Once training began, another thing became quickly apparent – Italian drivers are aggressive. Despite the fact that 95 percent of motorists are piloting pint-sized hatchbacks, there is a definite need for speed on the Tuscan roadways. People drive fast, tailgate you when you don’t, and pass whenever possible. Scooters occupy any available space, slicing through openings in gridlock traffic with a confidence that is astonishing. It makes driving an exercise in patience, as daydreaming at the wheel could result in catastrophe.
This fast & furious mentality can make training rides somewhat difficult. Simulating the tight pace line of a TTT is hard enough, and on open roads it can become dangerous, with a rider in proper TT positions stares at the few feet of road in front of them. Directors follow their teams in support vehicles for extra protection, and European drivers are used to sharing roads with their spandex-clad friends, so things went pretty smoothly.
Following our freelance training sessions, each team is given a scheduled time to tackle the freshly-paved course with a police escort the day before the race. This run-through is crucial, as the directors compile extensive notes on bumps, manhole covers, roundabouts, blind turns, and anything else that could shave precious seconds. Riders soak it all in, committing the course to memory like studying for a live-action final exam.
All of this comes into focus on race day, as the teams silently assemble their gear and warm up on their trainers. There is an electricity in the air at races like this, where one small miscalculation by athletes or staff can spell disappointment for all.

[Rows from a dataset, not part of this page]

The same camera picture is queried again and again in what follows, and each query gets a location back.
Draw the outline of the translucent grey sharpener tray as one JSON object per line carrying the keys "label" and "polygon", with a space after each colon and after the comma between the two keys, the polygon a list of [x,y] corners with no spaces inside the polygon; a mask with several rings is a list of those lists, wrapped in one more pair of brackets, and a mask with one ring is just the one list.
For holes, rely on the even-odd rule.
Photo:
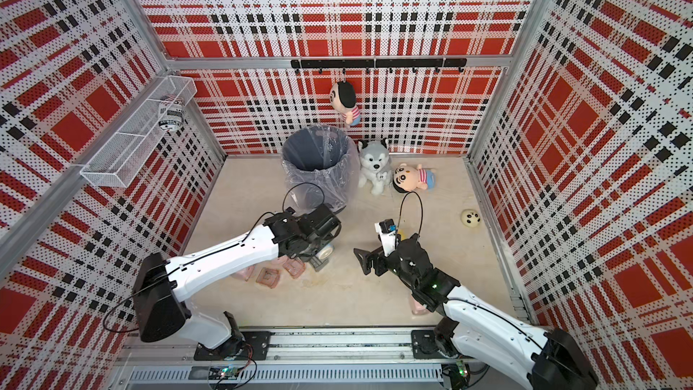
{"label": "translucent grey sharpener tray", "polygon": [[319,259],[317,256],[312,257],[309,260],[310,265],[313,267],[314,271],[316,273],[320,272],[326,265],[328,265],[328,258],[326,259]]}

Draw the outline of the translucent pink sharpener tray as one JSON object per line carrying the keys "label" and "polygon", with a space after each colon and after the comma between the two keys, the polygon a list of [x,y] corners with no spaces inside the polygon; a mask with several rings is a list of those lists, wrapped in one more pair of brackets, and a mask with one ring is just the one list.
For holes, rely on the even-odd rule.
{"label": "translucent pink sharpener tray", "polygon": [[264,285],[269,289],[274,289],[279,281],[281,280],[281,273],[279,270],[269,267],[263,267],[256,278],[256,283]]}

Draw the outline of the grey bin with plastic liner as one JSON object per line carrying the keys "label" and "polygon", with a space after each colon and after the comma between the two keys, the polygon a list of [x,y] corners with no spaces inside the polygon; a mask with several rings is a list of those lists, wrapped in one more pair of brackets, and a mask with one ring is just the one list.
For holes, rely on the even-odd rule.
{"label": "grey bin with plastic liner", "polygon": [[355,142],[343,130],[303,128],[284,142],[282,157],[287,206],[310,212],[323,203],[338,214],[355,198],[360,162]]}

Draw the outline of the blue sharpener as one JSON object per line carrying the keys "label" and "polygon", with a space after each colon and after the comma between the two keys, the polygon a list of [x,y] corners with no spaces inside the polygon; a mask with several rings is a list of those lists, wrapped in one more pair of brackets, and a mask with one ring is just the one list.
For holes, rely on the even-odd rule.
{"label": "blue sharpener", "polygon": [[325,261],[327,260],[330,255],[334,252],[334,247],[332,245],[326,245],[324,246],[315,256],[315,258]]}

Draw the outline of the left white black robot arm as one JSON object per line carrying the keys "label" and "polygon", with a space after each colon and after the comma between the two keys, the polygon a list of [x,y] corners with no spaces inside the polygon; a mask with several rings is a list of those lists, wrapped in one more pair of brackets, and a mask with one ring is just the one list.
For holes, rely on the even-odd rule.
{"label": "left white black robot arm", "polygon": [[189,300],[199,291],[253,265],[287,256],[317,256],[341,231],[341,221],[321,204],[297,216],[293,209],[262,214],[249,231],[186,256],[148,256],[133,288],[139,339],[189,339],[212,357],[225,359],[243,350],[245,339],[229,312],[220,320],[199,312]]}

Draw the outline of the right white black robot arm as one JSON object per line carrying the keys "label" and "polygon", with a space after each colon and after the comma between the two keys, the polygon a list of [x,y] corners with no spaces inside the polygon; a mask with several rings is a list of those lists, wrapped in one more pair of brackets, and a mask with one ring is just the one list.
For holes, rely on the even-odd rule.
{"label": "right white black robot arm", "polygon": [[364,274],[394,274],[417,303],[441,315],[434,352],[482,361],[525,389],[597,388],[597,373],[568,332],[532,326],[483,301],[431,263],[418,235],[380,240],[377,250],[355,249],[359,265]]}

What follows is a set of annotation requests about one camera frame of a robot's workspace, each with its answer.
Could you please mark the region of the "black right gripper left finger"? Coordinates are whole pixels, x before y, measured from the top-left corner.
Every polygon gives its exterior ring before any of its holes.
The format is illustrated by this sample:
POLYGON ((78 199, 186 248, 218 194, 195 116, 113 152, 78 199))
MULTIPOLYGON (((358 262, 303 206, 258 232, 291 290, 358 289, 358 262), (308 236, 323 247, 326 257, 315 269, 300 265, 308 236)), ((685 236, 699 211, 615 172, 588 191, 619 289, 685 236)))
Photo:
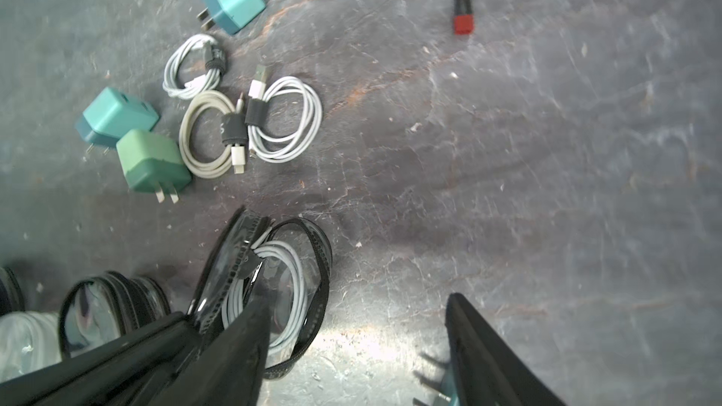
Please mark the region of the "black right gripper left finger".
POLYGON ((2 383, 4 405, 255 405, 270 338, 256 300, 208 348, 180 312, 2 383))

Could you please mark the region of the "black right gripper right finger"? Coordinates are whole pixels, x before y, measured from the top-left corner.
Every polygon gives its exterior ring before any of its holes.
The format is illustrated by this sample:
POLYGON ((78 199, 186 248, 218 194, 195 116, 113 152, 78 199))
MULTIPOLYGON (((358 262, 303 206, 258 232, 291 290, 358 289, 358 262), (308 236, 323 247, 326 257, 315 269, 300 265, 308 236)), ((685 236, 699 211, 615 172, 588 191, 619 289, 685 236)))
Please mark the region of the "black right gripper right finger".
POLYGON ((450 368, 462 405, 561 405, 464 295, 447 299, 450 368))

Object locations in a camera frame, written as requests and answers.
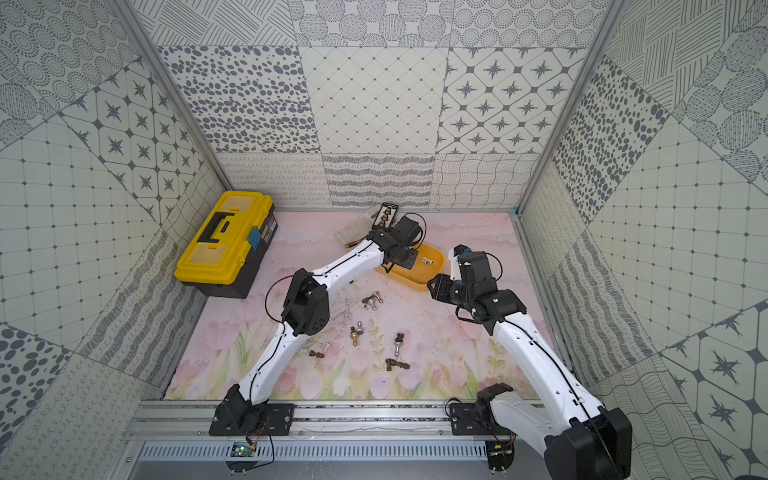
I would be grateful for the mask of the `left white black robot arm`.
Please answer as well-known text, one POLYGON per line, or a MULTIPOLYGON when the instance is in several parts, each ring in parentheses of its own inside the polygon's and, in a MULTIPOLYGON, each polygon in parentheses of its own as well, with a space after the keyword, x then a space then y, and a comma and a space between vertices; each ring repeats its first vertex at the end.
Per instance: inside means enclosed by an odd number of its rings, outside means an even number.
POLYGON ((381 266, 412 269, 425 237, 424 220, 403 216, 390 227, 373 228, 355 248, 330 264, 297 270, 283 301, 279 328, 256 366, 227 391, 215 410, 211 428, 244 435, 260 429, 264 423, 262 406, 298 350, 328 324, 333 296, 381 266))

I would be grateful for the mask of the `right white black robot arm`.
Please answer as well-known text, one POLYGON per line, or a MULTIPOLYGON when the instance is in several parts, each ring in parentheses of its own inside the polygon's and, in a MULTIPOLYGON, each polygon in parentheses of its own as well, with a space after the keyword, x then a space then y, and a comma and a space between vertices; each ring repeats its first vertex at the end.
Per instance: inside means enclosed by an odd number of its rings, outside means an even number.
POLYGON ((633 427, 619 408, 607 409, 544 341, 522 300, 502 289, 490 254, 455 247, 451 272, 428 283, 431 297, 465 311, 514 359, 542 403, 536 408, 497 383, 477 395, 480 417, 536 450, 553 479, 626 479, 633 427))

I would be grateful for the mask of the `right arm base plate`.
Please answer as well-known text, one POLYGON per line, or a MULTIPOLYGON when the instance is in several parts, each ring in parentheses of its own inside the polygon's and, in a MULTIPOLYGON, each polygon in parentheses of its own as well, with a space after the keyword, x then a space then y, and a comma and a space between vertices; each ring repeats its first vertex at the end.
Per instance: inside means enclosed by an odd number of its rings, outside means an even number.
POLYGON ((445 411, 454 436, 496 435, 494 427, 480 417, 475 404, 449 401, 445 411))

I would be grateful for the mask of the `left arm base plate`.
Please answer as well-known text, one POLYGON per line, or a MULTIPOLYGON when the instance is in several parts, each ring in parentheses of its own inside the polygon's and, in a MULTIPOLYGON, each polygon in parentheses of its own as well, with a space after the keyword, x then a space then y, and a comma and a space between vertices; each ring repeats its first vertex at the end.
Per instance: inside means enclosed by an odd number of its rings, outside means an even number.
POLYGON ((288 436, 293 423, 295 404, 277 403, 258 406, 232 406, 222 402, 215 410, 210 436, 255 435, 288 436))

The courses, 56.8 km. for the men and 42.8 km. for the women, were split into two distinct and incongruent parts. Part one was simple, running across mostly straight, flat pavement, and would be a test of power and aerodynamics. Part two was all about technique, throwing riders onto the narrow passageways and asymmetrical stone pavers of downtown Florence, speeding by the city’s spectacular 150-years-in-the-making Duomo. The duality of the course meant riders lulled by the straightforward run-in would be courting disaster for the chaotic finish.
The women finished in 8th place, a solid result for their first-ever competition together in the TTT discipline. The men had a rough day, with one rider falling of the pace earlier than expected. In the TTT, one rider dropped means five riders tasked with sharing that extra work. Over 30 miles of riding at 30+ MPH, being down a rider causes a huge power discrepancy. Teamwork is so important in the TTT, that it really doesn’t matter who your strongest rider is. It isn’t a leadout train, despite how it may look. Capturing a result calls for a cohesive unit to suffer equally. The men finished in 23rd place out of 33 teams, left wanting more. They will have another year to think hard about what it takes to be successful in cycling’s most unique and challenging discipline.
There is truly no better way to cap off a season and reward athletes for a year of hard work than at the world championships. Although it is a reminder that the team has room to grow on the European scene, it is invaluable practice for the future. I strongly believe we will be back next year with both teams stronger than ever, pushing further up the standings of the world’s best teams.